Program oc is a general purpose cluster analysis program. It implements three simple methods for hierarchical clustering and for sequence data will show the overall sub-grouping of the sequences. Although one output from ``oc'' is a dendrogram or tree, the program should not be used alone to estimate phylogeny.
Typing ``oc'' shows the options:
Cluster analysis program Usage: oc <sim/dis> <single/complete/means> <ps> <cut N> Version 1.0 - Requires a file to be piped to standard input Format: Line 1: Number (N) of entities to cluster (e.g. 10) Format: Lines 2 to 2+N-1: Identifier codes for the entities (e.g. Entity1) Format: N*(N-1)/2: Distances, or similarities - ie the upper diagonal Options: sim = similarity / dis = distances method = single/complete/means ps <file> = plot out dendrogram to <file.ps> log = take logs before calculation cut = only show clusters above/below the cutoff id = output identifier codes rather than indexes for entities timeclus = output times to generate each cluster amps <file> = produce amps <file>.tree and <file>.tord files
Usually, complete linkage cluster analysis gives the most interpretable results. To run oc on a data file, perhaps the output of a scanps pairwise comparison run that just includes raw scores:
oc sim complete ps test id < test.ocin > test.ocout
sim tells oc to work in similarity mode. This means that as numbers in the input file get bigger, they mean that the objects being compared are more similar. The alternative is distance mode, (dis) where smaller numbers mean greater similarity.

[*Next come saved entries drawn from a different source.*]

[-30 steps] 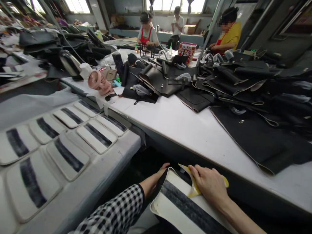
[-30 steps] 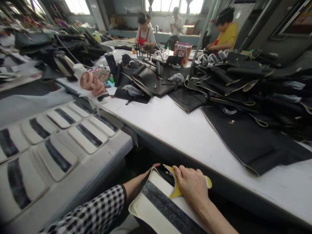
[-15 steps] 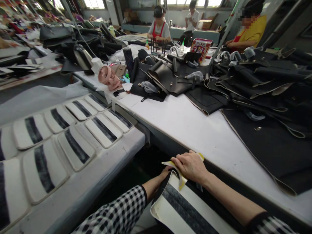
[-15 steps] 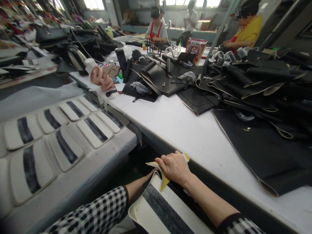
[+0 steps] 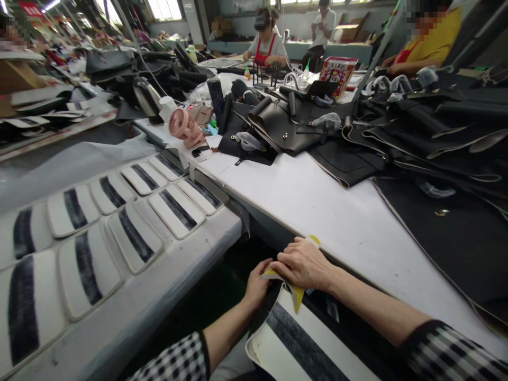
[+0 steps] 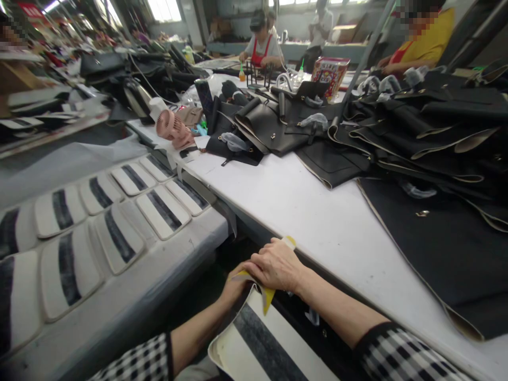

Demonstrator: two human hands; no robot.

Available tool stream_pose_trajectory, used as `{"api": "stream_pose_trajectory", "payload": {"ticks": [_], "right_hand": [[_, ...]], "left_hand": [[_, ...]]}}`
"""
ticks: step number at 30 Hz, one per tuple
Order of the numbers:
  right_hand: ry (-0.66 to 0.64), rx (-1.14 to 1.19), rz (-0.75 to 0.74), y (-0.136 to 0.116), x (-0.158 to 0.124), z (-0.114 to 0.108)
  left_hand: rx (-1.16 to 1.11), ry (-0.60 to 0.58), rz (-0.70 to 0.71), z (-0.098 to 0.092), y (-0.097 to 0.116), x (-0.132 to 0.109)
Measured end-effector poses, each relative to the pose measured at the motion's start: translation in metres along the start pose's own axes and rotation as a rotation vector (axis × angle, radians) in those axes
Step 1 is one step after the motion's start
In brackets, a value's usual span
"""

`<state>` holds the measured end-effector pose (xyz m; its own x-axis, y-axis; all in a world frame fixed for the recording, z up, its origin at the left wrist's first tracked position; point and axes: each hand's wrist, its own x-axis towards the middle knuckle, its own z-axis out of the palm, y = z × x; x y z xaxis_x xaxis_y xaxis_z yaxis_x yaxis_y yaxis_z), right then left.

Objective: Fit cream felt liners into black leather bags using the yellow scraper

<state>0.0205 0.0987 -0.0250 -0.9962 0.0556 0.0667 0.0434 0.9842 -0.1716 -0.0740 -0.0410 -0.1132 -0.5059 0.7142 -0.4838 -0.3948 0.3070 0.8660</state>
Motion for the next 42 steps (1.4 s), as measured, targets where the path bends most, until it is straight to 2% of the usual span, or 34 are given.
{"api": "stream_pose_trajectory", "payload": {"ticks": [2, 4, 7, 9, 13, 19, 27, 35, 39, 42], "right_hand": [[0.013, 0.006, -0.013, 0.001, 0.000, 0.001], [0.018, 0.015, -0.025, 0.003, 0.000, 0.002], [0.019, 0.027, -0.054, 0.005, 0.000, 0.004], [0.020, 0.029, -0.068, 0.006, -0.001, 0.005], [0.015, 0.029, -0.081, 0.006, -0.004, 0.005], [0.003, 0.038, -0.102, 0.004, -0.007, 0.001], [-0.045, 0.032, -0.127, 0.003, -0.010, 0.000], [-0.106, 0.033, -0.073, -0.003, -0.020, -0.001], [-0.124, 0.063, 0.002, -0.012, -0.029, -0.003], [-0.128, 0.060, 0.066, -0.021, -0.036, -0.002]], "left_hand": [[-0.055, 0.017, 0.057, -0.012, 0.014, -0.020], [-0.076, -0.030, 0.156, -0.021, 0.030, -0.042], [0.177, -0.172, 0.221, -0.024, 0.048, -0.067], [0.353, -0.197, 0.264, -0.022, 0.055, -0.073], [0.545, -0.193, 0.368, -0.017, 0.061, -0.074], [0.774, -0.147, 0.450, -0.016, 0.066, -0.079], [0.912, -0.154, 0.496, -0.012, 0.060, -0.080], [1.077, -0.200, 0.542, -0.007, 0.056, -0.080], [1.079, -0.255, 0.534, -0.006, 0.063, -0.082], [0.870, -0.318, 0.467, -0.009, 0.070, -0.079]]}}
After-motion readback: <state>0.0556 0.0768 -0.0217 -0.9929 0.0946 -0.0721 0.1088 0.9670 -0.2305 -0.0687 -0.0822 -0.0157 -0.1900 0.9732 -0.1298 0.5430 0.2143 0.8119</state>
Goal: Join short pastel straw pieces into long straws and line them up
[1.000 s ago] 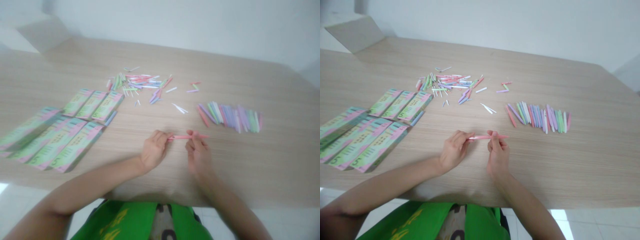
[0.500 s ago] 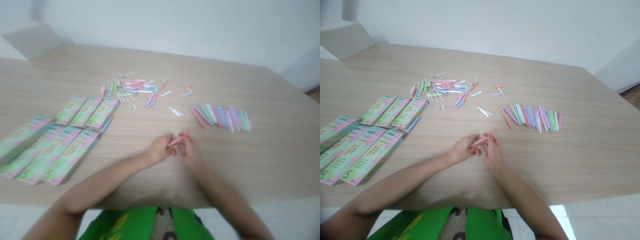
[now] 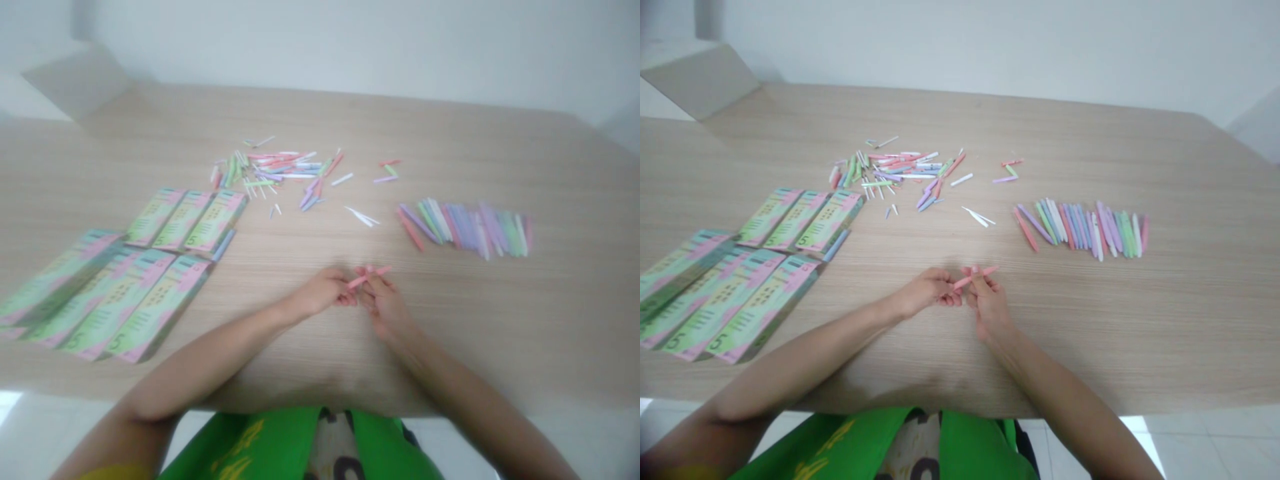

complete refers to the method of cluster analysis. This is a little difficult to explain without a diagram or equations (maybe in the next manual), but ...complete linkage joins clusters only if all members of both clusters are similar to each other at at least a given level of similarity. single linkage joins clusters if one pair between the clusters are similar. means joins the clusters on the basis of the mean similarity between the clusters.
ps test asks ``oc'' to draw a dendrogram. This will be stored in the file ``test.ps''. This is a PostScript file and can be printed on a PostScript printer, or viewed using GhostScript/GhostView. Currently, the dendrogram does not have a proper axis but just shows max and min values found for joining clusters.
id Asks for ID codes rather than numbers to be output to indicate the clusters.
The output of this comparison is shown here:
## 0 646 2 HAHOD HAHOK ## 1 587 2 HAKOAW HAJSA ## 2 543 3 HAJUA HAHOD HAHOK ## 3 475 5 HAJUA HAHOD HAHOK HAKOAW HAJSA ## 4 433 6 HAFEDR HAJUA HAHOD HAHOK HAKOAW HAJSA ## 5 261 7 HBOTE HAFEDR HAJUA HAHOD HAHOK HAKOAW HAJSA
Each line starting with ``##'' shows the cluster number, (starting at 0), the score at which all members of the cluster are similar, and the number of members in the cluster. The line following the ``##'' shows the ID codes of the members of each cluster.
oc will optionally accept a cutoff score. If a cutoff is given, only clusters that score above (or below in distance mode) the score will be output. This can be useful for filtering comparisons of very large numbers of sequences.
The PostScript tree is shown in the file test.ps.